### The records

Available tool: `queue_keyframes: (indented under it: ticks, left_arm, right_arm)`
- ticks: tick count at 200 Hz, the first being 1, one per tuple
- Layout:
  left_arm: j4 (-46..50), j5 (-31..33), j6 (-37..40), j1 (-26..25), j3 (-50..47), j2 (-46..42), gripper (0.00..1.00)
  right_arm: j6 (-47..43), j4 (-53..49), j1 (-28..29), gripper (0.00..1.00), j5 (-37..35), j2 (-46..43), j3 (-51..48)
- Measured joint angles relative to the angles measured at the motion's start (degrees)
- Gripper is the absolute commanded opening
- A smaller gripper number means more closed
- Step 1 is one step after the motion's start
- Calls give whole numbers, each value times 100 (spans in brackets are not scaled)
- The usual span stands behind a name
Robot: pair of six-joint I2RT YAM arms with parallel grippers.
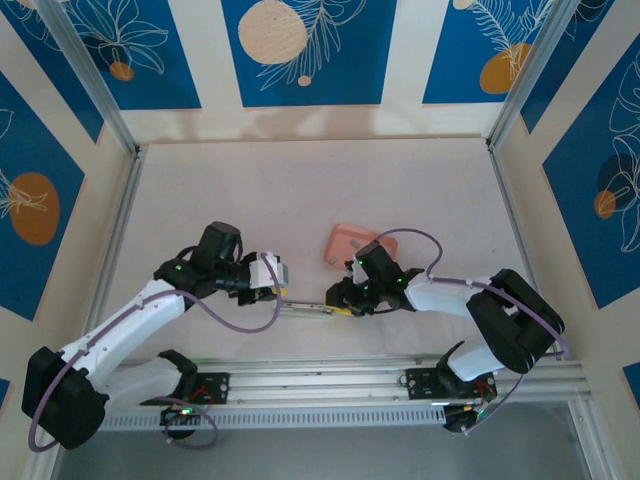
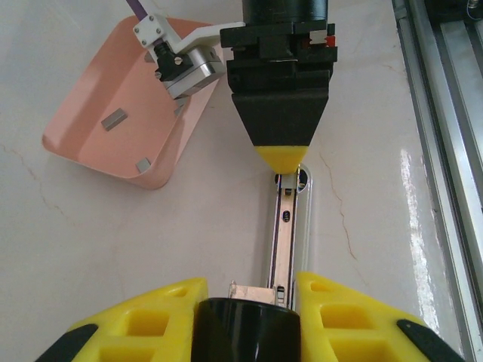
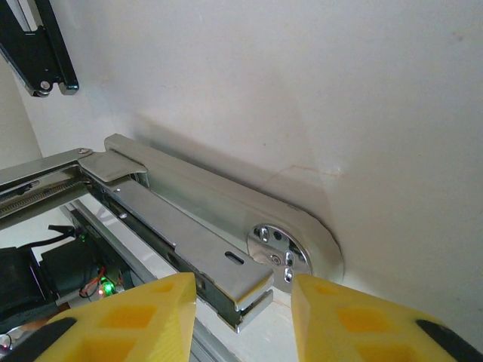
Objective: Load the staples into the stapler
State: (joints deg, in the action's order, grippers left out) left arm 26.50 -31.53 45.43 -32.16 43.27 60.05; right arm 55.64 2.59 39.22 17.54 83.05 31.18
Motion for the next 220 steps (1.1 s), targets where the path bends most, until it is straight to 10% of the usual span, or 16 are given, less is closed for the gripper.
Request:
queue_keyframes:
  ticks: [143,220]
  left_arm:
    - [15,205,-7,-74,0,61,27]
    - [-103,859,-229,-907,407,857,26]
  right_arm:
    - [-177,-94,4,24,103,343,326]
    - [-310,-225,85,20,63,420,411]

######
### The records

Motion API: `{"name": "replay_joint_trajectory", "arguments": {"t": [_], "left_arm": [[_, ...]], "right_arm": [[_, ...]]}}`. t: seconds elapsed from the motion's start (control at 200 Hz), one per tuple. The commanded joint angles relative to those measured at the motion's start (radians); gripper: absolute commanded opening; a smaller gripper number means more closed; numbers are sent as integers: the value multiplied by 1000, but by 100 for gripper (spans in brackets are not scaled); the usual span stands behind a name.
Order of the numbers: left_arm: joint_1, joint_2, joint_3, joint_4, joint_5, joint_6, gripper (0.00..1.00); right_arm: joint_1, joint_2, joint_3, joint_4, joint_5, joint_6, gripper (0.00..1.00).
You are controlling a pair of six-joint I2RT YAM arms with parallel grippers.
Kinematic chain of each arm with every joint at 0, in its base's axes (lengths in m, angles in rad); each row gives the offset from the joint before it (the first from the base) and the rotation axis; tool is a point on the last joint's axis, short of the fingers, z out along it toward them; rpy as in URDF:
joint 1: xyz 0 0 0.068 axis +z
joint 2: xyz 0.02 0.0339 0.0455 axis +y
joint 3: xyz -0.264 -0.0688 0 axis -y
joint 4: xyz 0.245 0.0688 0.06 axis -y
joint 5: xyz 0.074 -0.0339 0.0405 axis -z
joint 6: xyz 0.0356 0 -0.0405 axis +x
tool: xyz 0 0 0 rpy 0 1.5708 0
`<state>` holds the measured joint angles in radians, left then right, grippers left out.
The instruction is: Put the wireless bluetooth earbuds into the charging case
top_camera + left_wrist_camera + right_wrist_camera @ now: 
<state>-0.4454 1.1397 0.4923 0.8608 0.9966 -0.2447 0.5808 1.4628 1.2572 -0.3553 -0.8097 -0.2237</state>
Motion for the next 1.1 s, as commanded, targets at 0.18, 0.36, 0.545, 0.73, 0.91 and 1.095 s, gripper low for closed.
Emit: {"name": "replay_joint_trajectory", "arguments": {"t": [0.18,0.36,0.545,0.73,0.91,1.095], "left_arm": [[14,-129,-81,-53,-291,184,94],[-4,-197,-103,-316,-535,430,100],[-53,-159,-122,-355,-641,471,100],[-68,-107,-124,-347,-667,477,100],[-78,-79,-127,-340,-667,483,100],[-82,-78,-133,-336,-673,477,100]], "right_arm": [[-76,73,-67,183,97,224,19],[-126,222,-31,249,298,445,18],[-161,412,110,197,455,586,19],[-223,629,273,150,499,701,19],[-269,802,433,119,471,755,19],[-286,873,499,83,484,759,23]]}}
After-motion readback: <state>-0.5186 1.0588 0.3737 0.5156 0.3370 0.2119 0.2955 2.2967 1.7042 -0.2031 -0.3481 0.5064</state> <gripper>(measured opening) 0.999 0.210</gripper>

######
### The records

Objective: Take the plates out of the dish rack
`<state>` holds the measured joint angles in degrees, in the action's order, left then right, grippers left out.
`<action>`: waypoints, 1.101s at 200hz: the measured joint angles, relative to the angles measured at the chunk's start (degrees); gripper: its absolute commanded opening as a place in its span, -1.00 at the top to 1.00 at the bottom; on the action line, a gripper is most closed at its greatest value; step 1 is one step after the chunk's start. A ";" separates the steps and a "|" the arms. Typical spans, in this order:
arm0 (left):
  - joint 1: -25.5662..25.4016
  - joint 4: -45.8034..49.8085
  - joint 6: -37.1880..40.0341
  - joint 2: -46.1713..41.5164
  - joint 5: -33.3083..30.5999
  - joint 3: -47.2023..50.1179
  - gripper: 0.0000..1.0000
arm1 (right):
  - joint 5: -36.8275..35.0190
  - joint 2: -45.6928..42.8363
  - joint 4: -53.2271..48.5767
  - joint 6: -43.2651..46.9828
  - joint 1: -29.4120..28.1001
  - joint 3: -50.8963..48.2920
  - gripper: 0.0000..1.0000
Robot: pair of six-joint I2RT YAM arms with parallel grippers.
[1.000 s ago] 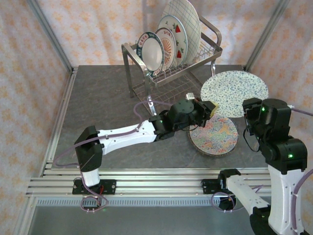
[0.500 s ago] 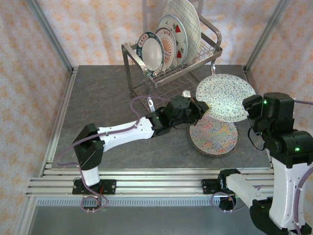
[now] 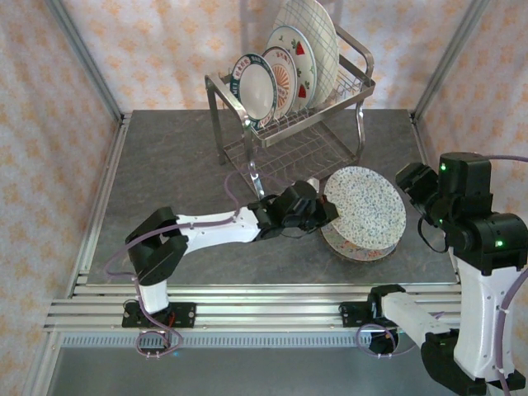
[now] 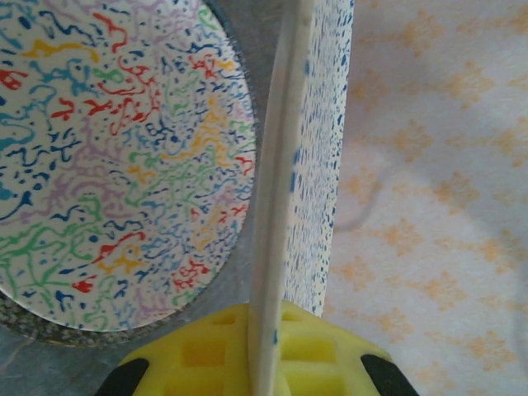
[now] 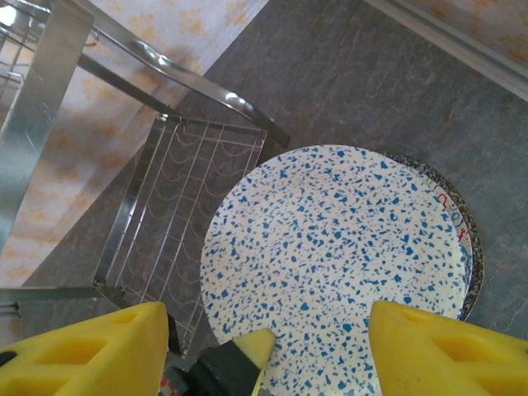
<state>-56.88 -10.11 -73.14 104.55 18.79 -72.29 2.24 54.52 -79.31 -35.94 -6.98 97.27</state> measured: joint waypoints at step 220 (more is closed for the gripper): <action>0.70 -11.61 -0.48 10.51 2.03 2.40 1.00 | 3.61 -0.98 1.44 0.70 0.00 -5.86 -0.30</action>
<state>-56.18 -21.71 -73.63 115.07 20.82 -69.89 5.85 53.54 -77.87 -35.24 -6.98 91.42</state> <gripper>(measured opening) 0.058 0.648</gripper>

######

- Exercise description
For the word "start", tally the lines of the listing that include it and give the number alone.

- Answer section
4